The tradition dates back to the 1700s and has experienced a comeback in the last few years, even being added to Spain’s cultural heritage list in 2015.
While the rest of Spain may consider a zambomba no more than a rustic musical instrument, in Jerez the word has a much richer meaning.
It sees locals in the Cadiz town bonding around a bonfire on wicker chairs while a selection of liqueur wines, Ibérico cold cuts and Christmas sweets do the rounds.
Carols are sung by flamenco singers while guitar players strum dozens of original songs learned and added to over generations.
Singers’ repertoires include songs about Baby Jesus becoming drunk from the fruit of the strawberry tree and others on love affairs and quarrels.
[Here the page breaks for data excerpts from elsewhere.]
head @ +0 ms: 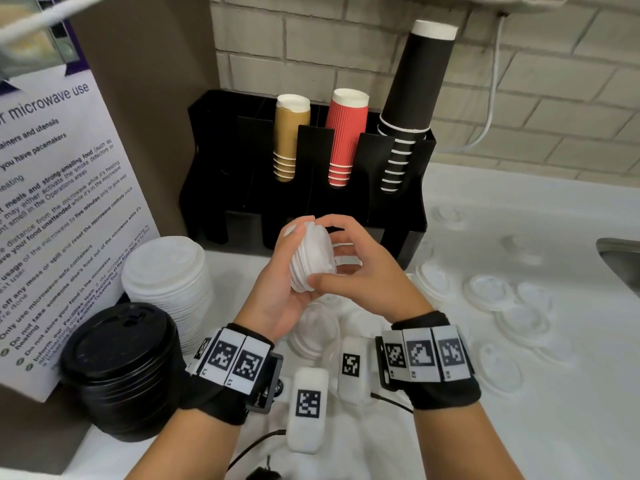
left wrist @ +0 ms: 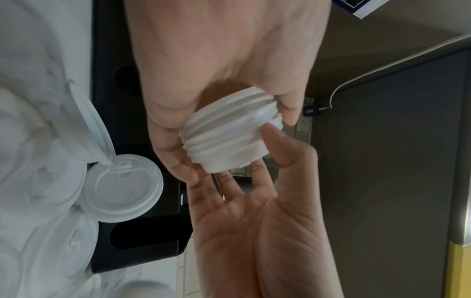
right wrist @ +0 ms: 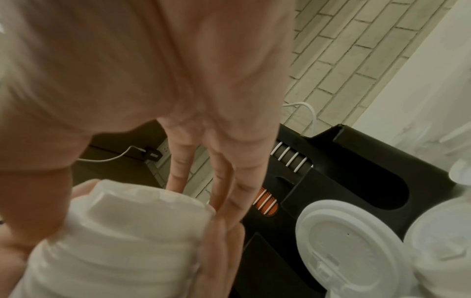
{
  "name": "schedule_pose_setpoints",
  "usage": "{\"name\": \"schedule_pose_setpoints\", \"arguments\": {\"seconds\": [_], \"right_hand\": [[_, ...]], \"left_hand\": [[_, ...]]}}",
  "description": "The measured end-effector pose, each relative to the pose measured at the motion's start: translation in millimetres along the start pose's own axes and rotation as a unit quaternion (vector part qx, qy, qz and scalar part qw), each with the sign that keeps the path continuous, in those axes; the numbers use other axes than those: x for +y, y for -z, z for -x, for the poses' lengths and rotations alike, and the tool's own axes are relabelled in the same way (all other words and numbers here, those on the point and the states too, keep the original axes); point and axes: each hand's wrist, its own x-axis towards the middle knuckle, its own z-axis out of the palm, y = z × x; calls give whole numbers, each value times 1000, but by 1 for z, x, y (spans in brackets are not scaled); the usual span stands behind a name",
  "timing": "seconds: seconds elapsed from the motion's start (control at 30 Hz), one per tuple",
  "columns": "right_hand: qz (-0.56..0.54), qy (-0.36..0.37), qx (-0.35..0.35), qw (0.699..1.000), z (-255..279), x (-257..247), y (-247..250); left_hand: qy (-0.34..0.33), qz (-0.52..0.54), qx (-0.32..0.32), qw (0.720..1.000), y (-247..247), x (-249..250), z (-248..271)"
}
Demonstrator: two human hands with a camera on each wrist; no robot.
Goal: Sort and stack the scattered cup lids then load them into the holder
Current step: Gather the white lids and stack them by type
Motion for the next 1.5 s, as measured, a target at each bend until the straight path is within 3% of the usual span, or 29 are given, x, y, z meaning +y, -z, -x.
{"name": "schedule_pose_setpoints", "arguments": {"seconds": [0.13,0.23,0.4,0.6,0.7,0.83,1.0,1.13,1.27,1.37,1.5], "right_hand": [[11,-24,-3,1000,0,5,1],[105,-61,-21,992,0,9,2],[315,-162,-197,914,3,14,-14],[431,-172,-226,857,4,13,-45],[453,-172,-226,845,4,15,-52],[421,-155,-216,867,2,19,-50],[330,-136,-159,921,-3,25,-40],[202,-110,-33,973,-8,27,-21],[75,-68,99,990,-11,17,-5],[-32,-45,82,995,-7,4,1],[-42,8,21,999,-1,-7,3]], "left_hand": [[-6,-15,36,999,5,-1,-2],[-60,-12,89,994,13,2,-5],[-79,7,125,989,22,8,-7],[-83,-9,125,989,21,12,-4],[-85,-8,129,988,21,13,-1],[-82,-11,130,988,21,15,1],[-96,-30,120,988,22,19,2],[-114,-51,108,986,23,21,5],[-86,-65,87,990,16,19,8],[-46,-98,67,992,12,16,12],[-15,-128,18,991,10,16,18]]}}
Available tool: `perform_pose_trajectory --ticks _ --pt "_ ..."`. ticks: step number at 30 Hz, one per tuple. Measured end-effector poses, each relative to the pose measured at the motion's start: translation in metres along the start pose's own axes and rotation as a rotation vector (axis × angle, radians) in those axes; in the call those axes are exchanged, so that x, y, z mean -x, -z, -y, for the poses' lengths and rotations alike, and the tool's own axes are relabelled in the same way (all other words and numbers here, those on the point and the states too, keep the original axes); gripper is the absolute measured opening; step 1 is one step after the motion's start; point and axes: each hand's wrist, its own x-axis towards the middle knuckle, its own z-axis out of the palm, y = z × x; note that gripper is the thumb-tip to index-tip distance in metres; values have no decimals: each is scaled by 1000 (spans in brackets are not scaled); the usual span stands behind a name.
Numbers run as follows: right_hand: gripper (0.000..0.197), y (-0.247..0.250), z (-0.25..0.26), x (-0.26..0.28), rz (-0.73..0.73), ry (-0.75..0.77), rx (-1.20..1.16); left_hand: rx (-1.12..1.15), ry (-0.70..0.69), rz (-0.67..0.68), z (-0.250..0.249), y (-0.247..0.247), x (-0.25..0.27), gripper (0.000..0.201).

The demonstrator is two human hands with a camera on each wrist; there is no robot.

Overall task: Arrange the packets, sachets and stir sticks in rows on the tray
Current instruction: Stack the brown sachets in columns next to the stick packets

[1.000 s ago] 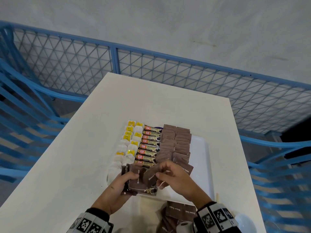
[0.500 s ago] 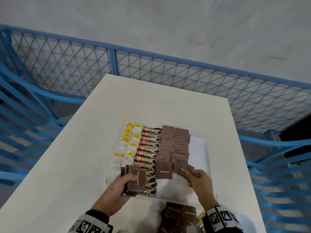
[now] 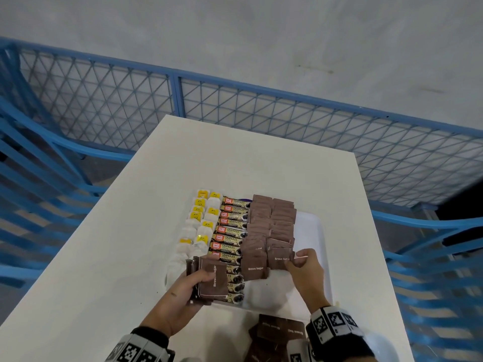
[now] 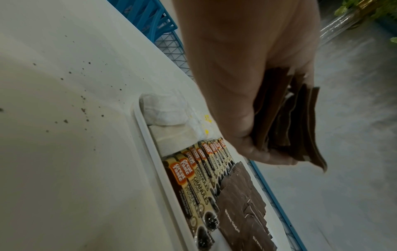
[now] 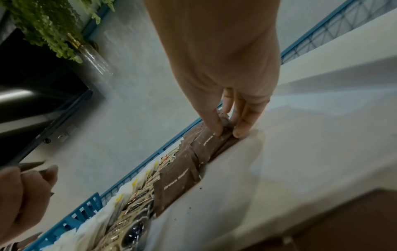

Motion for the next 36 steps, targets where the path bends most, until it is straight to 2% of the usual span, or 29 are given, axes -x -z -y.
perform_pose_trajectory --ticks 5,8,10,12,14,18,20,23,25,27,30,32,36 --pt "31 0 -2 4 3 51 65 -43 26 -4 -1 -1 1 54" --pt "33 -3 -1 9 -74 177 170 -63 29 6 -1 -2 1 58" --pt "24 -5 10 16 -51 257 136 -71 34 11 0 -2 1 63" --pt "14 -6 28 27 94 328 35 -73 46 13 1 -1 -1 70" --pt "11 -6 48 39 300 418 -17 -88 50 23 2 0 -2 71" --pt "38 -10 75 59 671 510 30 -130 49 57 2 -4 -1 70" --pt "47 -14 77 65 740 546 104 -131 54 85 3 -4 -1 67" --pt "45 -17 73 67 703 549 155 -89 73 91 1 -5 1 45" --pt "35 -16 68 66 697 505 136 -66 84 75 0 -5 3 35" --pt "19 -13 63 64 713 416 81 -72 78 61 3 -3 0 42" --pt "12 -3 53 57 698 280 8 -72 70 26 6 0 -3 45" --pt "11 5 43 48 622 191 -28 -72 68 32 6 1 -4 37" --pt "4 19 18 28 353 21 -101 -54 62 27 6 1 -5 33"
“The zambomba is participatory by definition. Even the most tame and timid take part in it,” said Miriam Morales, commercial director of the Atalaya Museums.
The decree from the Culture Council which recognised zambomba as an important cultural heritage defines the tradition as an ‘authentic ritual’ which mixes different flamenco palos or styles, from bulerías to rondas and more
“It is a cultural industry that is already being exported elsewhere in Andalucia,” said local Podemos member Manuel Ruiz, who holds a PhD in history and is campaigning for the RAE to broaden its definition of zambomba.